The expression of (c) is as follows:

in the formula (I), the compound is shown in the specification,

represents candidate update information at time t, tanh () represents a tanh activation function, W _c Weight matrix representing "input gate", h _t-1 Representing hidden layer state information, x, at time t-1 _t Input value representing time t, b _c An offset term representing "input gate".

the expression of the tanh activation function is as follows:

wherein tanh () represents a tanh activation function,

representing the input parameters of the tanh activation function.

The output gate is used for controlling the coefficient o _t Controlling output h of hidden layer state information at time t _t 。

Input Gate control coefficient o _t The expression of (c) is as follows:

o _t ＝σ(W _o *[h _t-1 ，x _t ]+b _o )

in the formula o _t Control coefficients representing "output gates", σ () representing Sigmoid function, W _o Weight matrix representing the "output gates", h _t-1 Representing hidden layer state information, x, at time t-1 _t Input value representing time t, b _o A bias term representing an "output gate".

By combining the forgetting gate and the input gate, the cell state information C at the time t is calculated _t 。

Cell state information C at time t _t The expression of (a) is as follows:

in the formula, C _t Information indicating the state of the cells at time t, f _t Control coefficient indicating "forget gate", C _t-1 Indicating the cell state information at time t-1,

the candidate update information at time t is indicated.

Information on the state of the cells at time t C _t On the basis of the t time, the state information h of the hidden layer at the t time is calculated _t 。

Hidden layer state information h at time t _t The expression of (a) is as follows:

h _t ＝o _t *tanh(C _t )

in the formula, h _t Indicating the hidden layer state information at time t, o _t Control coefficients representing "output gates", tanh () representing the tanh activation function, C _t Indicating cell state information at time t.

The MIC-LSTM-based water body missing data interpolation method provided by the embodiment of the invention utilizes the screened data with strong correlation to train, verify and test the LSTM model, is beneficial to improving the prediction of the LSTM model on watershed water body missing data, and improves the reliability of interpolation results.

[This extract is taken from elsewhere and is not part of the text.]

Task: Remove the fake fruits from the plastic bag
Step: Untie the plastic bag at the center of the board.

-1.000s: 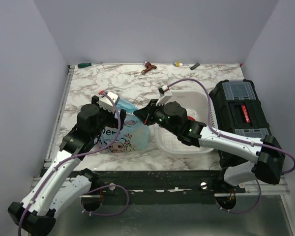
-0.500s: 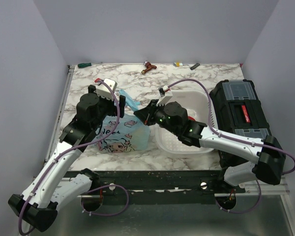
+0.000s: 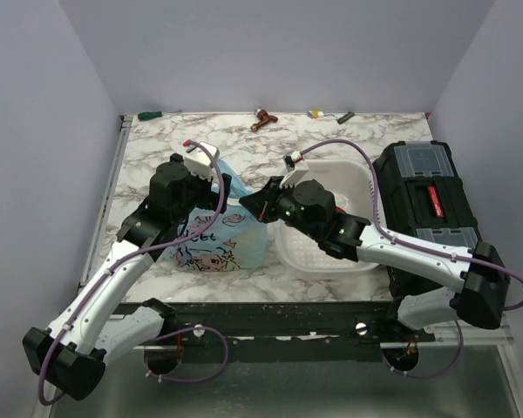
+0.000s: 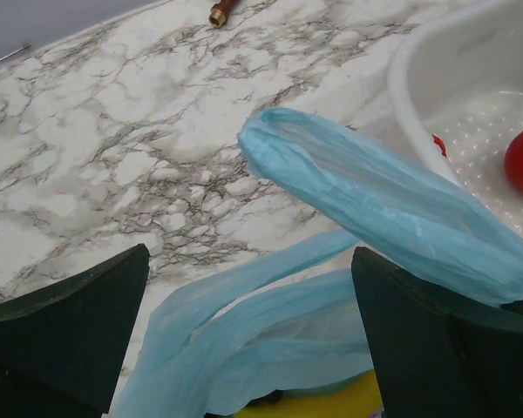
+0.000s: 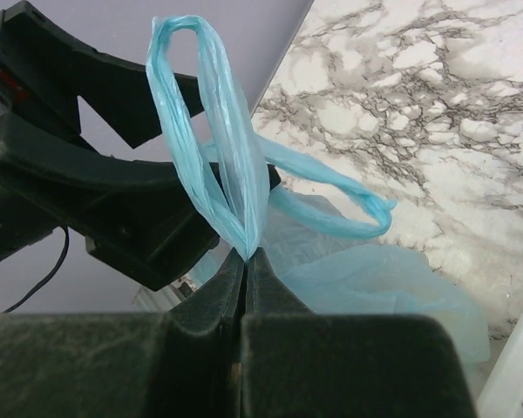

Optionally, there are 2 hidden layers between the input layer and the output layer of the LSTM model; wherein, the number of neurons in the first hidden layer is 64, and the number of neurons in the second hidden layer is 32.

Specifically, fig. 4 is a diagram of an LSTM model structure provided in the embodiment of the present invention, and as shown in fig. 4, the LSTM model has one input layer, two hidden layers, and one output layer. The number of the neurons in the first hidden layer is 64, the number of the neurons in the second hidden layer is 32, and the number of the neurons in the second hidden layer is half of the number of the neurons in the first hidden layer, so that the structure of the LSTM model is simplified.

The number of iterations of the LSTM model may be set to 240, the skin size (batch-size) of the LSTM model may be set to 36, and the Adam function may be employed to optimize internal parameters of the LSTM model neural network.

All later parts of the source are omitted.